Unlike other competitive sports, surfing requires two full days of dedication since the given weather conditions and waves that result play the biggest role in every contest. Unfortunately, this weekend did not bring waves to favor many surfers.
Small two- to three-foot sets were rideable Saturday, making for a competitive edge in the trick and style category. Sunday followed with more wind than C Street could handle, building a blown-out choppy mess that resulted in unfair results for many heats.
Round 1 of the men’s shortboard was held on Saturday and, as they have done in past competitions, with fair weather the men of UCSB ripped hard to advance to Round 2 on Sunday.
The women’s Round 1 was held on a much windier Sunday morning, where freshman Taylor Bushman advanced to the quarterfinals for the Gauchos.
“You just work at ignoring the cold and catching waves, that’s about it,” Bushman said about her own success on the day, before falling short of sixth place in the semifinals.

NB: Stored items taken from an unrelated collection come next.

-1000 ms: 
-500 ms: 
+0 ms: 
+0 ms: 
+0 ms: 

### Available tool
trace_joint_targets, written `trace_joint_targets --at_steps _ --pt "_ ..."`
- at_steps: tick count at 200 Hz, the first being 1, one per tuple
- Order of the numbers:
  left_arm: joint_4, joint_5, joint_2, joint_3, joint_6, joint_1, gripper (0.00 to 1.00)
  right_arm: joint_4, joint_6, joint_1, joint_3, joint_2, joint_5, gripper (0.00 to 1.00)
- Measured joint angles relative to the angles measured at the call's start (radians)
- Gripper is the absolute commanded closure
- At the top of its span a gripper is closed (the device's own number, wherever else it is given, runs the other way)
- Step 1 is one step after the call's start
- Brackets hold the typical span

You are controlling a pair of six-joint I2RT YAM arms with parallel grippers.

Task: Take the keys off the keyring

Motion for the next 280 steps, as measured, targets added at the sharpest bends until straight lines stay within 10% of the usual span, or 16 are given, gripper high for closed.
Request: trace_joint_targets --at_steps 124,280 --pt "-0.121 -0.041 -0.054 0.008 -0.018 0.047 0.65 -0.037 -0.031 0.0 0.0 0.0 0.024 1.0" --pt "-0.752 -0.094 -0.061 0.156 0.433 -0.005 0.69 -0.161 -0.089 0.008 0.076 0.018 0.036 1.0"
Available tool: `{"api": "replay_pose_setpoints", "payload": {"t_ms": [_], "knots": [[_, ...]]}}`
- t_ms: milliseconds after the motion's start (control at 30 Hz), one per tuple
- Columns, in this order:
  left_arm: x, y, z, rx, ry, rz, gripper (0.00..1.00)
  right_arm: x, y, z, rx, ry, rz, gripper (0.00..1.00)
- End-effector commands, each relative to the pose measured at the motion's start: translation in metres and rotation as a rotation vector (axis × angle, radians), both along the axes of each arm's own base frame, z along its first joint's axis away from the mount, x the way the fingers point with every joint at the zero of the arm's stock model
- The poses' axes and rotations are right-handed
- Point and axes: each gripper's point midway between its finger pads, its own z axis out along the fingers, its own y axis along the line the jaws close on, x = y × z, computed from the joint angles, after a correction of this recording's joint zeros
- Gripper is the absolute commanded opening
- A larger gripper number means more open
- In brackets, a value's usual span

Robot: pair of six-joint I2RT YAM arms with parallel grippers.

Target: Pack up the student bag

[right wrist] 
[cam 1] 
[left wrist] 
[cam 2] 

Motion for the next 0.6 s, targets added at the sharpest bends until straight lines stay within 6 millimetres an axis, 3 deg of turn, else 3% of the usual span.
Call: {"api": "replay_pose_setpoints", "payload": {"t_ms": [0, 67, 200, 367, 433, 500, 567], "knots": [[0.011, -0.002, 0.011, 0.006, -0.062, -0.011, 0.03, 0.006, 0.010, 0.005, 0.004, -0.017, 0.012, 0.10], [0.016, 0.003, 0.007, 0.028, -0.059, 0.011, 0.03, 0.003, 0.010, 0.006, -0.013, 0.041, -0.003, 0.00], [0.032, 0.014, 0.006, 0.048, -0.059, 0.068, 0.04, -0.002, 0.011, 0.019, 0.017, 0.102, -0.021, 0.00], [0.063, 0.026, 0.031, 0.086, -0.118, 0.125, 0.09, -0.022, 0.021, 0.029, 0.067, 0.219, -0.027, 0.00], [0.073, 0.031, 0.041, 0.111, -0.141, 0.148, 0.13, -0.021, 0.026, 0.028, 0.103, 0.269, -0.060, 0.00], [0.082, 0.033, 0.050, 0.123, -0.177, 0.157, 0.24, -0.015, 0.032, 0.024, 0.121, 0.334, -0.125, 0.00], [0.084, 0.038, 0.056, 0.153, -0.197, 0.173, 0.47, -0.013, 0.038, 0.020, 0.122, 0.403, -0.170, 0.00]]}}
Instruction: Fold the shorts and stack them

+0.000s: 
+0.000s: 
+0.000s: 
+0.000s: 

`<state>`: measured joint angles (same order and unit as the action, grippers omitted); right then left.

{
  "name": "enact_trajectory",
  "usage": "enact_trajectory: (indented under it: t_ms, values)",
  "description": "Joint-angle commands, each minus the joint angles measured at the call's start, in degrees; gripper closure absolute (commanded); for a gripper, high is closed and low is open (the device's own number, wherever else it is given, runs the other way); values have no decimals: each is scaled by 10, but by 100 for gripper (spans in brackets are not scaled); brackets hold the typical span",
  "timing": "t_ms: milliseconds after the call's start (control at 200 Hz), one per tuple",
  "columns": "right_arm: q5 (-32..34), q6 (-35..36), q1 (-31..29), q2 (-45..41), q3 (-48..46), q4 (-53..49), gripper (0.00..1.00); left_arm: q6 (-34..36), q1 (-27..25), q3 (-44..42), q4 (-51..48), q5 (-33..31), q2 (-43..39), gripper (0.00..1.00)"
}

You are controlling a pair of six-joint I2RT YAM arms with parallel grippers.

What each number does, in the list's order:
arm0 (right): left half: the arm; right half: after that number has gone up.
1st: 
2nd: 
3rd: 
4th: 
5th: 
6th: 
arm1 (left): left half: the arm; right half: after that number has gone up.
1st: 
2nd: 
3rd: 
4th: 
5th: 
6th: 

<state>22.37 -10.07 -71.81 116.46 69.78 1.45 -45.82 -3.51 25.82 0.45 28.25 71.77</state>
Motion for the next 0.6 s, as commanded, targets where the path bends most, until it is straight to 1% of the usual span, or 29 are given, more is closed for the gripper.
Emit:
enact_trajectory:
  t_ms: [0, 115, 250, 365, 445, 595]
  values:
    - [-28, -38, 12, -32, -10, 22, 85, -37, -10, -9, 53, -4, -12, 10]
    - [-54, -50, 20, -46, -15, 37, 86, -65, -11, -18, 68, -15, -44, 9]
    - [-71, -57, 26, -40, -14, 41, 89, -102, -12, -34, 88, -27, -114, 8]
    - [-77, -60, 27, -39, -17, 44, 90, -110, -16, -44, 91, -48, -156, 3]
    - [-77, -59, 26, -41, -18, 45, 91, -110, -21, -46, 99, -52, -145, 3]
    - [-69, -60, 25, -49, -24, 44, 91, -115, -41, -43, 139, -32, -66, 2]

Junior Matt Poole, freshman Colin Andersen, Jeremy Berger, Ian Tucker, Carter Andersen, John Mangiagli and sophomore Bradley Margol all advanced to Round 3 in the men’s shortboard, but as wind picked up and waves died down, only Colin Andersen, Margol and Poole made it to the quarterfinals.
The waves favored the men’s longboard division as Brenden Castille and sophomore John Killingsworth both advanced in their heats to the quarterfinals. Unfortunately, the boys did not make it to finals simply because they were not comparable to the poor condition of the blown-out waves on Sunday. Longboarding for them that day was more than a battle against unwanted weather and wind, and left the finalists to struggle alone.
Colin Andersen, Margol and Poole went on to the semifinals, leaving Poole with fourth and Andersen with sixth, while Margol advanced to the finals. The judges ruled out two of Andersen’s best waves of the day in this last heat, as they claimed that he did not take off on the wave within the boundaries, even though they scored other surfers in the same heat at the exact spot Anderson broke away.
“Ninety percent of the time I walk away from a competition dissatisfied not because I performed poorly or I would leave it at that. It is because so many waves are thrown out without reason,” Andersen said.
Margol represented UCSB in the finals, leaving with sixth place and no worries, as the waves presented were not much more than child’s play on a bad day.
The sum of poor conditions, high winds, small waves and questionable scores left UCSB heading out in the finals. Captains senior Charlie McMahon and Bianca Valenti did not seem phased by the turnout.
“Our team pretty much rocks, we definitely have the talent to win it all, but we can’t always control the conditions,” McMahon said. “Usually the guys that aren’t so good have better chance of winning when the waves are crappy. It takes good waves to really showcase good surfers and all that we’ve got.”